3. Community Theatre: Performance as Radical Cultural Intervention in SanjoyGanguly’s “Sarama”
and ShilpiMarwaha’s “Dastak.”
4. Urban Proscenium Stage: Volatile Bodies, Celebratory Protests in Maya Krishna Rao’s “Walk”
and Usha Ganguli’s “Hum Mukhatara.”
5. Conclusion
The chapters engage with the people involved in theatre, with history, genre, subjectivity, agency, character, performer, audience and the collaborations which theatre entails among all those involved. The book will be attentive to the four layers of a performance event:
History of the genre.
The performer and the Pre-production stages of performance. The performance event. Post-production appraisals.
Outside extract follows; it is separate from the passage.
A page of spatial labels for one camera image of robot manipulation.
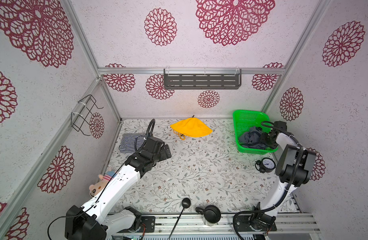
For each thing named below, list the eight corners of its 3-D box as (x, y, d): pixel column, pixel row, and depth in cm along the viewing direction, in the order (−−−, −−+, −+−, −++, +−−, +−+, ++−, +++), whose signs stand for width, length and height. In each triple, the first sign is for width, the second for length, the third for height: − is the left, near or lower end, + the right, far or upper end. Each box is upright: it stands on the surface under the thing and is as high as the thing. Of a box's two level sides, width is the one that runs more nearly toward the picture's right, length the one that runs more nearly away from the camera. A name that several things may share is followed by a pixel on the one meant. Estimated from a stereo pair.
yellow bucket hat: (180, 144, 108) (180, 142, 106) (170, 125, 119) (170, 123, 117) (211, 132, 115) (212, 130, 113) (199, 116, 126) (199, 113, 124)
This work will then employ the two types of analysis reporting and reconstruction mentioned by Pavis (1997). By reporting analysis, he means seeing the performance ‘from within,’ in the heat of the action, detailing and impact of the events, experiencing there and then everything that moves the spectator. Reconstruction-analysis is particularly concerned with the study of the performance’s context and nature and extent of this context or contexts.The research questions that drive this book embeds these questions, but also extends them:
How does theatre rescripts rape/gendered violence in differently, empowering ways?
What does it mean for performance to be having an empowering presence and how does embodied
presence become a political act? How does performance take responsibility and what might it reveal to a sympathetic audience? Could it  allow us to craft an ethical, contemporary response to the rape’s representations? How have changes over time in the general sense of the tag “feminist” influenced the ways we might recognize theatre and performance work that clearly recognizes as such – or that declines to be labeled as such? Are such performances feminist? And if so, according to whose standards – theirs or someone else’s? Do the performances generate an in-between space, which demands a self- reflexive approach? My purpose is not to provide definitive answers to these questions but rather to consider the affective power of performance, to explore how performance enacts the balance between representing women as victims and responds to violence ethically and with efficacy. These performances are not fashioned out of a scripted text/playscript but are based on ‘event’ even if it is based on some previous text as in the case of Pandavani(sourced from the Mahabharata) these performances are primarily improvisatory, and the process of embodiment is experienced and empathized by the actor and the audience alike.